In California, which is comparable in size to Italy, the PV Group supported CALSEIA and Senator Negrete-McLeod (D-Chino) in urging the California Public Utilities Commission to implement SB 32, a feed-in tariff bill enacted in 2009, with “PV Adder” pricing which would result in an additional 750 megawatts of new renewable generation in California. Last year, SB 32 was passed utilizing a Market Price Referent (MPR) reflecting a levelized long-term cost threshold for baseload electricity generated by a new natural gas plant. With natural gas prices reaching 10 year lows, and without any consideration for other rate payer benefits of solar power adoption, California’s FIT has failed to create a meaningful incentive for solar power in the State.
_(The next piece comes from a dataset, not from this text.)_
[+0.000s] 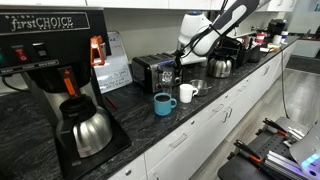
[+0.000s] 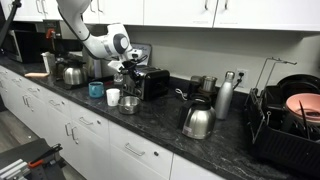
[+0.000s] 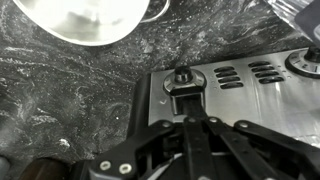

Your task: Push down the lever on the right side of the toaster

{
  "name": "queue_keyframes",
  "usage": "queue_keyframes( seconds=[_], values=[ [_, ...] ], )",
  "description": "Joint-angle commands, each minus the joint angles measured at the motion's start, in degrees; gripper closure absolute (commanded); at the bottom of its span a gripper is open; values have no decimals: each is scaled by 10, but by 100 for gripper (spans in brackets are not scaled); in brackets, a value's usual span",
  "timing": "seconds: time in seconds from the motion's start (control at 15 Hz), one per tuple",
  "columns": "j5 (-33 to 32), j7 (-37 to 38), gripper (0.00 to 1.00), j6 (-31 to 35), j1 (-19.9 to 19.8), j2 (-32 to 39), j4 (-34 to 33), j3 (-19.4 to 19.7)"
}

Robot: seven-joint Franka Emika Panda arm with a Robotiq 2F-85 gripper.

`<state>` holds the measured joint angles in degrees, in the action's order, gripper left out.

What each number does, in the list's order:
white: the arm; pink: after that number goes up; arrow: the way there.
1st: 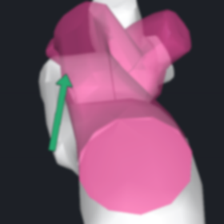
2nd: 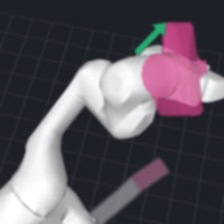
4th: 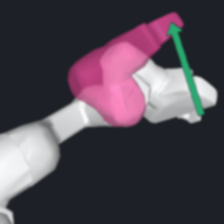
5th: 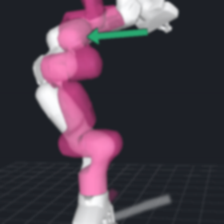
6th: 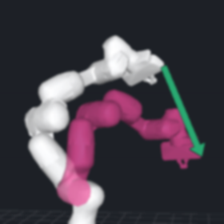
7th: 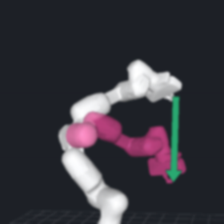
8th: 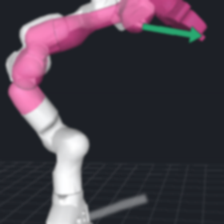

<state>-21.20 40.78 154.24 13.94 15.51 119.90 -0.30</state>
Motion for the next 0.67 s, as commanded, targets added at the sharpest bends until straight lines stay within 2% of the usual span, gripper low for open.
queue_keyframes(
  seconds=[0.0, 0.6],
  values=[
    [9, 9, 100, 20, 8, 22, 5, 7],
    [3, 19, 100, 23, 18, 42, 13, 11]
  ],
)
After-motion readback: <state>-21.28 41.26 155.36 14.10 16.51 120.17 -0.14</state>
Sierra Club California, probably the most influential renewable energy organization with voters, called for increasing the role of solar PV in the state more than 30 times that of today through a system of feed-in tariffs. The environmental group's recommendation that the state develop 30 billion kilowatt-hours (30 TWh) of distributed generation, mostly with solar PV, is contained in a formal filing with California's Air Resources Board on how the state can meet 33% of its electricity supply in 2020 with renewable energy as required in AB32.

A recent study by the University of California Berkeley’s Energy and Resources Group (http://rael.berkeley.edu/node/626) concluded "that enacting a robust FIT in California to achieve the state’s 33% Renewables Portfolio Standard (RPS) would create 3 times the number of jobs, over 2 billion in additional tax revenue, and stimulate tens of billions in new investment. Furthermore, the adoption of a comprehensive FIT will cost-effectively fulfill California’s 33%-by-2020 goal on schedule."

Despite strong policy research and experience advocating FITs, and the support of broad-based environmental organizations like Sierra Club, the solar industry is not uniformly backing feed-in tariffs in California or other states. The reasons for this are complicated, based on a variety of policy, legislative, legal, and marketing perspectives. It is my sincere hope that the PV Group can join and help forge broad coalitions that accelerate solar power usage in all areas of the world, for the benefit of our members and the industry. In most areas of the world for the next few years, that will be through FITs. In the United States, it remains to be seen what public policy options are possible to meaningfully accelerate PV power adoption in the next 12-24 months.